In 1943, Webster's Biographical Dictionary added Charles Peirce’s introduction as "now regarded as the most original thinker and greatest logician of his time."

Max Fisch, a well-known writer of identity, individuality, responsibility, morality, and political commitment, commented Charles Peirce as the follow:

“Who is the most original and the most versatile intellect that the Americas have so far produced? The answer Charles S. Peirce is uncontested, because any second would be so far behind as not to be worth nominating. He was mathematician, astronomer, chemist, geodesist, surveyor, cartographer, metrologist, spectroscopist, engineer, inventor; psychologist, philologist, lexicographer, historian of science, mathematical economist, lifelong student of medicine; book reviewer, dramatist, actor, short story writer; phenomenologist, semiotician, logician, rhetorician and metaphysician.”

Without any doubt, Charles Peirce is in the row of the best minds with Henry George, William James, Thorstein Veblen, and Ludwig Wittgenstein.

Between 1868 and 1869, Charles Peirce published his foundational papers to his theory of Logic and Science SOME CONSEQUENCES OF FOUR INCAPACITIES and GROUNDS OF VALIDITY OF THE LAWS OF LOGIC: FURTHER CONSEQUENCES OF FOUR INCAPACITIES. In the papers, Peirce argued an account of mind and reality and asserted that all mental events were valid inferences. He also claimed that as every thought was a sign including man himself. He also detailed his theory of signs and published declaration for scholastic realism. Pierce was to be remolding the Scholastic and the Cartesian views of Philosophy by the application of formal logic, thus remaking them in a rational and defensible way.

Peirce’s goal in the papers is to target that “A complete, simple, and valid argument, or syllogism, is either apodictic or probable. An apodictic or deductive syllogism is one whose validity depends unconditionally upon the relation of the fact inferred to the facts posited in the premisses.

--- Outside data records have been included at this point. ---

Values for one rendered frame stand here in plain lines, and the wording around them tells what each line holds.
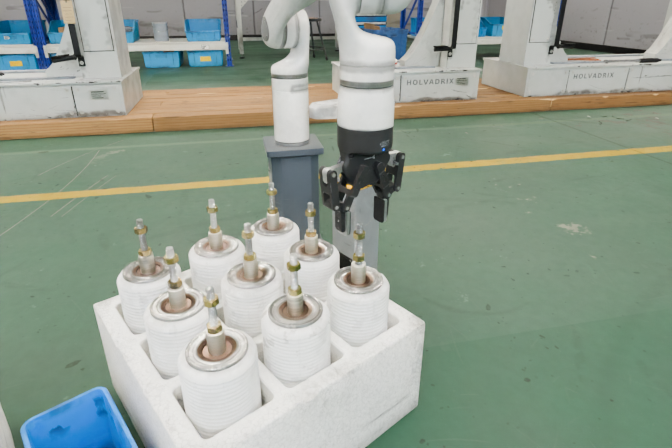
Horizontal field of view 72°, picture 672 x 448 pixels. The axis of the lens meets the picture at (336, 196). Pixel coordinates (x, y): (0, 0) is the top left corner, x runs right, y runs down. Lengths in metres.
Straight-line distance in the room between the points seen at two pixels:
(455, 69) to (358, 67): 2.42
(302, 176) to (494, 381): 0.65
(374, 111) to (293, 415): 0.39
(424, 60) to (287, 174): 1.99
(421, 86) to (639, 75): 1.55
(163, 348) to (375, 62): 0.47
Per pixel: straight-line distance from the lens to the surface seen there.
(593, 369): 1.05
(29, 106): 2.86
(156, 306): 0.70
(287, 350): 0.64
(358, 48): 0.57
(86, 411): 0.83
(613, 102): 3.58
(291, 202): 1.22
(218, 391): 0.59
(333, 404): 0.69
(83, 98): 2.78
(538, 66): 3.29
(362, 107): 0.58
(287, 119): 1.17
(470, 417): 0.89
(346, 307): 0.69
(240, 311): 0.72
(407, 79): 2.85
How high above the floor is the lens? 0.64
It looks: 23 degrees down
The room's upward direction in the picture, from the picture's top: straight up

A syllogism whose validity should depend not merely upon its premisses, but upon the existence of some other knowledge, would be impossible; for either this other knowledge would be posited, in which case it would be a part of the premisses, or it would be implicitly assumed, in which case the inference would be incomplete. But a syllogism whose validity depends partly upon the non-existence of some other knowledge, is a probable syllogism.”

This is a must-read book to understand the foundational thought of Philosophy, Logic, and Science by Charles Peirce, one of the greatest philosophers and logicians in the world.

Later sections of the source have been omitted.